Arecent study by EU authorities, suggested that security concerns with citizenship by investment programs “could be addressed” by the European travel and information authorisation system (ETIAS), which was originally scheduled to come into effect by the end of 2022, and is now set to come into effect in 2024. It is similar to ETA (online electronic travel authorization) implemented by US and Canada. It is an automated IT system created to identify security, irregular migration or epidemic risks posed by visa-exempt visitors travelling to the Schengen States,
The EU is set to implement Electronic Travel Authorization (ETIAS) to 61 countries that have visa waiver agreements to visit Schengen area. ETIAS was planned to operational in 2022 but delayed to 2024.

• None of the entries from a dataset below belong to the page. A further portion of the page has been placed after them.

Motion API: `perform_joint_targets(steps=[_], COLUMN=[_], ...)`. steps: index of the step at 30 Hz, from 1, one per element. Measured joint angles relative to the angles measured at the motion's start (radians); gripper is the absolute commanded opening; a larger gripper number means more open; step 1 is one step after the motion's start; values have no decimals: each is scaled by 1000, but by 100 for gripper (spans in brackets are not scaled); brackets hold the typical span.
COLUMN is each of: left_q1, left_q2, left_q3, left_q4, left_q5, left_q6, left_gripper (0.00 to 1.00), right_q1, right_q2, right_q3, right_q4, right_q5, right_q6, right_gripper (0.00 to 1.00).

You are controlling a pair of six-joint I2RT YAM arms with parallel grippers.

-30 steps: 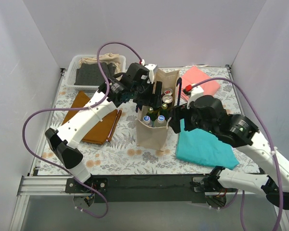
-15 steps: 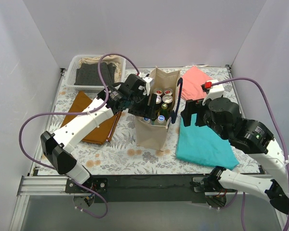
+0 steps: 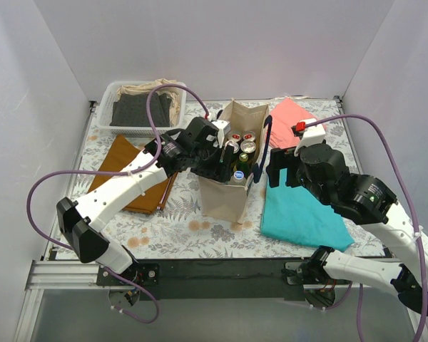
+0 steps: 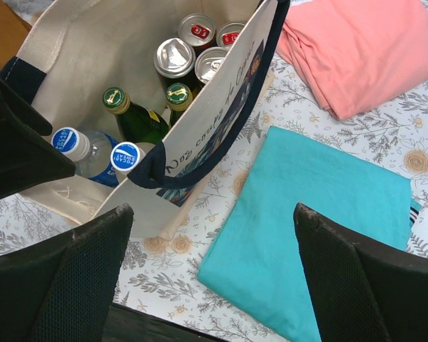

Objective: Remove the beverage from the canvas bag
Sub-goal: Take out the drink from the canvas bag.

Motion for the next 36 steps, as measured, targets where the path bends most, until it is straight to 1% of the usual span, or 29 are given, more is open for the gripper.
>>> perform_joint_targets(steps=[10,17,20,21,22,25,29,32,36], left_q1=[-9,-17,-21,-21,-22,-24,-26,-30,-32], left_q2=[4,21,21,22,22,33,50,53,54], left_q3=[-27,-33,-34,-35,-39,-43,-43,-45,-45], left_q4=[8,10,10,11,11,8,5,5,2], left_q5=[-99,-111,-109,-108,-108,-106,-107,-107,-109], left_q6=[-23,-23,-20,-19,-17,-13,-11,-11,-10], left_gripper=[61,59,54,50,48,48,52,52,43], right_q1=[0,0,0,0,0,0,0,0,0], right_q2=[0,0,0,0,0,0,0,0,0], right_q3=[-1,-14,-16,-16,-16,-16,-16,-16,-16], right_q4=[0,0,0,0,0,0,0,0,0], right_q5=[8,9,9,10,10,10,11,11,11], right_q6=[0,0,0,0,0,0,0,0,0], right_gripper=[98,98,98,98,98,98,98,98,98])
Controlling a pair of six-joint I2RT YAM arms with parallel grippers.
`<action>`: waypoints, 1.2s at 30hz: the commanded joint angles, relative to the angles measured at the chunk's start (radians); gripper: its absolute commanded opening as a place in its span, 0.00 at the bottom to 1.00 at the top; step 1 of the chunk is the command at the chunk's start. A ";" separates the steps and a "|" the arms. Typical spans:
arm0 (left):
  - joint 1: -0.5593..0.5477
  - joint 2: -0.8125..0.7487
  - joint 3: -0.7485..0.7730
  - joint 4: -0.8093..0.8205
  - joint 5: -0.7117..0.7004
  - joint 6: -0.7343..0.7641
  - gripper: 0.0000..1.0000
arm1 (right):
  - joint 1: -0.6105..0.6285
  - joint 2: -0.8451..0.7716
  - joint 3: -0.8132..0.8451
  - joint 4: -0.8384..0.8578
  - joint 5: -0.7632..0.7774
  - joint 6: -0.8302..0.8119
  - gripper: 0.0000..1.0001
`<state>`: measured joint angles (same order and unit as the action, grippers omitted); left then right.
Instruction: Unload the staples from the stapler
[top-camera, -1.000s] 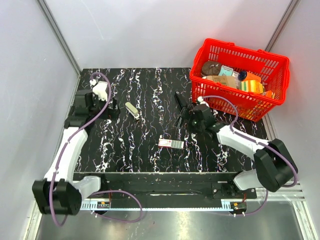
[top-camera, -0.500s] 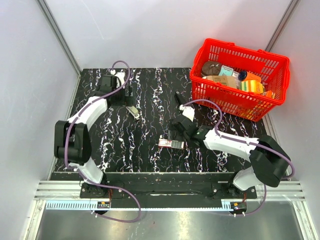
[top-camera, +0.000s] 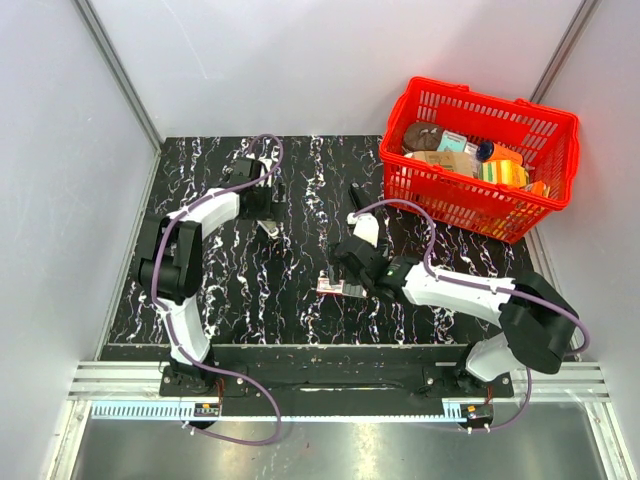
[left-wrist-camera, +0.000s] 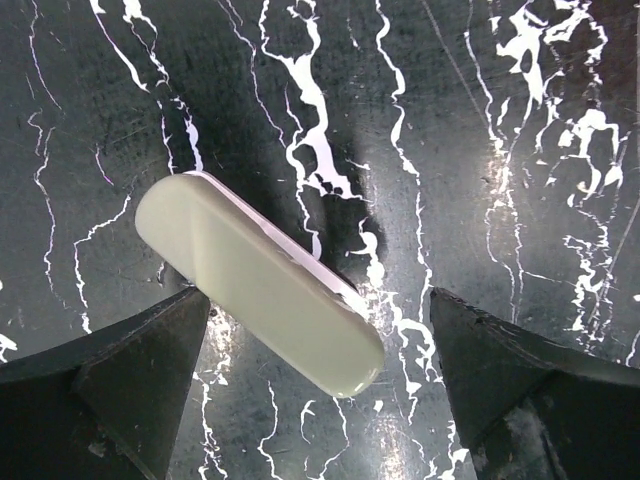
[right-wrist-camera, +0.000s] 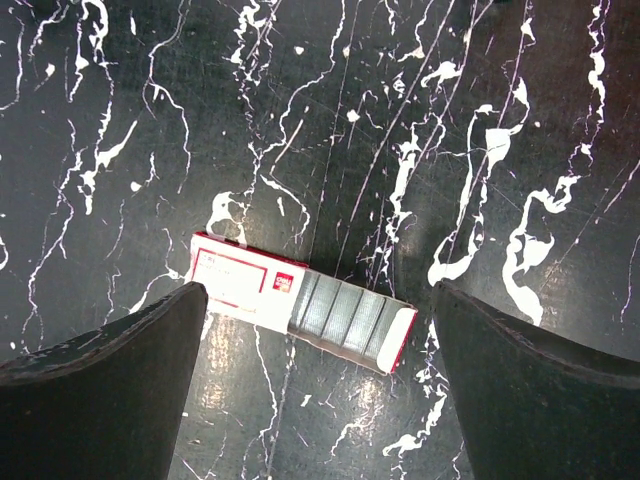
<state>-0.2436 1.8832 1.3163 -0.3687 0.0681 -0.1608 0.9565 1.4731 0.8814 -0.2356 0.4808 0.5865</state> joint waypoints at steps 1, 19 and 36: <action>0.004 0.007 0.028 0.024 -0.013 -0.017 0.94 | 0.008 -0.049 -0.002 0.055 0.050 -0.022 0.99; -0.005 -0.157 -0.141 -0.012 -0.004 0.059 0.41 | 0.008 -0.108 -0.007 0.053 0.028 -0.021 1.00; -0.028 -0.432 -0.252 -0.053 0.022 0.207 0.99 | 0.018 -0.094 0.010 0.013 -0.015 0.045 0.97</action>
<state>-0.2501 1.3853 0.9604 -0.4908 0.0700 -0.0116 0.9596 1.3907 0.8757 -0.2161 0.4671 0.6033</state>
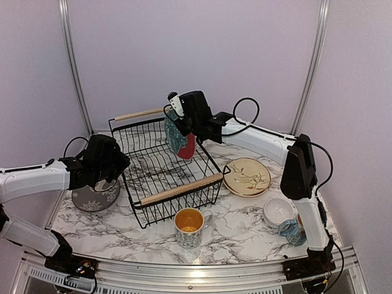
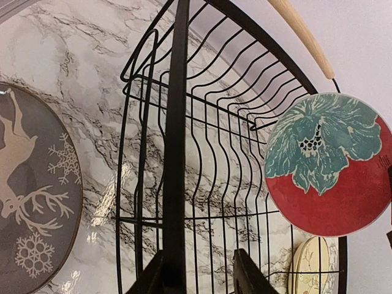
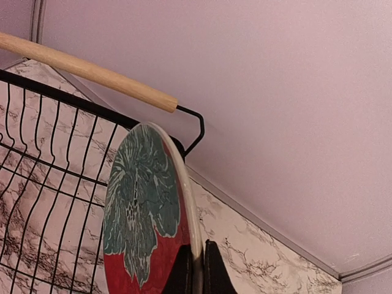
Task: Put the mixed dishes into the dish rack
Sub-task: Move the dish rack to the center of the board, then insert the plate into the dish rack.
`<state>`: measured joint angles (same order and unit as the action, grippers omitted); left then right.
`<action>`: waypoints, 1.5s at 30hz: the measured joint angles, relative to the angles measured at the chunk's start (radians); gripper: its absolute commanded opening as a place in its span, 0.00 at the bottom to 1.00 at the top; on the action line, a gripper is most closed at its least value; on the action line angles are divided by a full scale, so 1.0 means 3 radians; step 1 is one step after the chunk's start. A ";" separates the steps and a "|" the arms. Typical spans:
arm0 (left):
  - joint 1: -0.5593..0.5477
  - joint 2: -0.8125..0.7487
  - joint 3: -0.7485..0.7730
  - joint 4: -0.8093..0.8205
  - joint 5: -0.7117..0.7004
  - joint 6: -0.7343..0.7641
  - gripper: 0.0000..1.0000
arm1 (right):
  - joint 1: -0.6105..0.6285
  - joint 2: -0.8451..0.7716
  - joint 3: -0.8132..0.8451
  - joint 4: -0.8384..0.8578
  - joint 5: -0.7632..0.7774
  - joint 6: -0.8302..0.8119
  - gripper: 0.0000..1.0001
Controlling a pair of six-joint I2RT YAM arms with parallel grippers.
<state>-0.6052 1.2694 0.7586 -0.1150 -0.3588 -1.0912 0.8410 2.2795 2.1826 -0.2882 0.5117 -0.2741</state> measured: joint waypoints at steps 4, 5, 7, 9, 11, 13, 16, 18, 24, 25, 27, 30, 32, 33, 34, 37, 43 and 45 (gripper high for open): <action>0.0004 0.0070 0.0062 0.0104 0.0076 0.0019 0.57 | 0.0000 0.0000 -0.0004 0.0003 0.0062 -0.0011 0.00; 0.0004 0.0081 0.0086 0.0085 0.0094 0.0038 0.58 | 0.0005 0.0000 -0.0004 0.0013 0.0090 -0.0013 0.00; 0.0005 0.0099 0.0121 0.0055 0.0123 0.0071 0.60 | 0.0025 0.0001 -0.0004 0.0043 0.0186 -0.0022 0.00; 0.0005 0.0106 0.0151 0.0028 0.0145 0.0098 0.61 | 0.0067 0.0010 -0.0004 0.0108 0.0342 -0.0057 0.00; 0.0005 0.0107 0.0156 0.0017 0.0149 0.0121 0.61 | 0.0125 0.0025 -0.0005 0.0197 0.0496 -0.0128 0.00; 0.0005 0.0107 0.0156 0.0017 0.0148 0.0137 0.61 | 0.0201 0.0038 -0.0005 0.0300 0.0632 -0.0192 0.00; 0.0005 0.0104 0.0156 0.0015 0.0146 0.0151 0.61 | 0.0294 0.0043 -0.0005 0.0401 0.0729 -0.0228 0.00; 0.0005 0.0085 0.0155 0.0005 0.0144 0.0164 0.62 | 0.0340 0.0045 -0.0005 0.0435 0.0768 -0.0224 0.00; 0.0005 -0.0060 0.0155 -0.0032 0.0080 0.0216 0.62 | 0.0373 0.0045 -0.0064 0.0364 0.0795 -0.0052 0.00; 0.0005 -0.0100 0.0155 -0.0029 0.0069 0.0224 0.62 | 0.0367 0.0045 -0.0075 0.0326 0.0810 -0.0014 0.00; 0.0005 -0.0164 0.0155 -0.0015 0.0052 0.0235 0.62 | 0.0361 0.0046 -0.0108 0.0284 0.0839 0.0051 0.00; 0.0005 -0.0217 0.0155 0.0017 0.0029 0.0254 0.62 | 0.0361 0.0046 -0.0173 0.0281 0.0902 0.0113 0.00; 0.0005 -0.0226 0.0155 0.0019 0.0022 0.0271 0.62 | 0.0360 0.0051 -0.0198 0.0281 0.0937 0.0127 0.00; 0.0005 -0.0226 0.0155 0.0019 0.0019 0.0276 0.62 | 0.0360 0.0057 -0.0201 0.0281 0.0952 0.0127 0.00; 0.0005 -0.0226 0.0155 0.0018 0.0019 0.0281 0.62 | 0.0360 0.0064 -0.0200 0.0285 0.0971 0.0128 0.00; 0.0005 -0.0226 0.0155 0.0019 0.0019 0.0285 0.62 | 0.0360 0.0076 -0.0200 0.0308 0.1016 0.0126 0.00; 0.0005 -0.0226 0.0155 0.0019 0.0020 0.0301 0.62 | 0.0359 0.0150 -0.0198 0.0469 0.1122 0.0113 0.00; 0.0005 -0.0226 0.0155 0.0019 0.0020 0.0314 0.62 | 0.0360 0.0184 -0.0198 0.0530 0.1129 0.0099 0.00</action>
<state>-0.6037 1.2015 0.8051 -0.1093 -0.3527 -0.9970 0.9489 2.3348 2.1231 -0.1291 0.8505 -0.2443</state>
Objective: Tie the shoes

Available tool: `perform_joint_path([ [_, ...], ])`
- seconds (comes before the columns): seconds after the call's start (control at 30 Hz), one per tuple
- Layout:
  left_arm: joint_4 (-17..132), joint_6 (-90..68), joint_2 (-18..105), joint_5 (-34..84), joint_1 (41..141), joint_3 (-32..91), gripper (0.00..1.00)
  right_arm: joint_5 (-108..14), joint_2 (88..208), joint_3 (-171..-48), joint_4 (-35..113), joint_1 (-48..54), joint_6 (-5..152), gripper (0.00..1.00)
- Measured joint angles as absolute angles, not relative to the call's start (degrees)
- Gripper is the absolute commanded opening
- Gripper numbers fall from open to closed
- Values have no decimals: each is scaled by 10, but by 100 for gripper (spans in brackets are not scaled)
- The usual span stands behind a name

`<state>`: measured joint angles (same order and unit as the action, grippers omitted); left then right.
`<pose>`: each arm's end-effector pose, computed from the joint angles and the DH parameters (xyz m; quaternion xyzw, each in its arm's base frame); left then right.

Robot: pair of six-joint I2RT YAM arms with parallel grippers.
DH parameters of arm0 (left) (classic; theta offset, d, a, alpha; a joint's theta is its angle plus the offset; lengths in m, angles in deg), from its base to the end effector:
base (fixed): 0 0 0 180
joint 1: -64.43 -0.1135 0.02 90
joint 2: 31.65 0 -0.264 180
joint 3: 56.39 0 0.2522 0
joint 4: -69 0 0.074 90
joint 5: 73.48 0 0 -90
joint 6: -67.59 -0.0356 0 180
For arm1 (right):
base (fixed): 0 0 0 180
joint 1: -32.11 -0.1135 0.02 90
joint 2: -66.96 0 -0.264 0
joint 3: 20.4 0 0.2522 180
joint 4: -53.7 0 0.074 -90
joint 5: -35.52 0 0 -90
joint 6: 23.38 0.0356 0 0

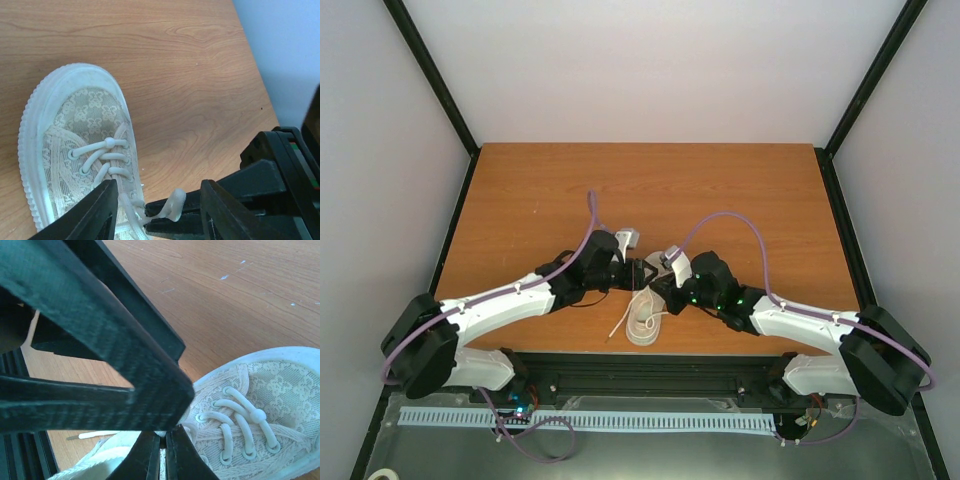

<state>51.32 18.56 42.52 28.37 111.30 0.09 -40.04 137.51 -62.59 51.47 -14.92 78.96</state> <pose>0.1840 -0.2072 0.2278 0.0928 0.8801 -0.3827 0.2652 0.1621 0.1871 0.1874 -0.3163 0.8040 0.3383 0.3730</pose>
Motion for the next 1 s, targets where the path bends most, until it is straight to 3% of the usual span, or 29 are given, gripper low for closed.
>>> perform_joint_path([
  [0.23, 513, 197, 444, 283, 1113, 4, 32, -394, 1378, -626, 515, -150, 782, 3],
  [0.4, 514, 203, 453, 287, 1113, 4, 15, -394, 1378, -626, 515, -152, 780, 3],
  [0.63, 518, 207, 454, 301, 1112, 4, 27, -395, 1378, -626, 515, -152, 779, 3],
  [0.8, 518, 210, 453, 315, 1111, 4, 29, -399, 1378, -626, 515, -152, 778, 3],
  [1.0, 540, 224, 453, 341, 1111, 0, 9, -402, 1378, -626, 515, -152, 776, 3],
])
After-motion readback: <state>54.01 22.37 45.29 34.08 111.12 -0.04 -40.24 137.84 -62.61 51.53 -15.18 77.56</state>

“It could be the EU’s answer. Perhaps a simple solution, than IMPOSING visa waiver suspension to CBI nations”,
– World Citizenship Council
The Council earlier has put forward several proposals to strengthen CBI programs aligning closely with the EU visa policy
Risks posed by CBI
The EU has already revoked visa free agreement of all Vanuatu citizens, for poor vetting of applicants and security risks with Vanuatu’s citizenship by investment scheme. The EU has further threatened to impose more visa waiver suspensions on other countries running investor citizenship schemes in Caribbean and Europe for identity risks, poor vetting, money laundering and tax evasion.
In its sixth visa suspension report, the EU has always maintained a position saying “The purpose of visa waiver agreements is to facilitate people-to-people contacts between the EU and a third country, not to enable nationals of other visa-required third countries to circumvent the EU short-stay visa procedure through the acquisition of citizenship by investment.”.
“The Commission to exert as much pressure as possible to ensure that third countries that have investor citizenship schemes in place and that benefit from visa-free travel abolish those schemes”, says European Commission.
Visa Suspension Mechanism (VSM)
The EU’s visa suspension mechanism (VSM) was first introduced as part of the EU visa policy in 2013. The VSM is a safeguard against the abuse of visa-free travel and can be triggered four reasons for the triggering of a suspension:
- a substantial increase (more than 50%) in the number people arriving irregularly from visa-free countries, including people found to be staying irregularly, and persons refused entry at the border;
- a substantial increase (more than 50%) in the number of asylum applications with from countries low recognition rate (around 3-4%);
- a decline in cooperation on readmission;
- an increased risk to the security of Member States.
Any EU Member State or the European Commission can trigger a suspension. The VSM has been triggered twice:
The first time in May 2019, following a notification from the Netherlands reporting an increase in unfounded asylum applications and serious criminal offences by the nationals of Albania;
The second time in 2022, following an analysis by the Commission, which led to the temporary suspension of the visa exemption for Vanuatu owing to the operation of an investor citizenship scheme, which constituted an increased risk to the Member States’ internal security and public policy.
Currently, three visa-free travel agreements have been suspended:
- Russia (full suspensionof the facilitation agreement)
- Belarus(partial suspension of facilitation agreement)
- Vanuatu (full suspension of waiver agreement).
According to World Tourism and Travel Council, with a shift to visa-free policy, lead to a 16.6% growth in travel demand, bringing people of two nations closer to each other exchanging business, trade, investments, language and culture. Visa-free regimes are crucial for the EU and its partners and bring substantive benefits in people-to-people contacts, economic development, tourism, and cultural exchanges.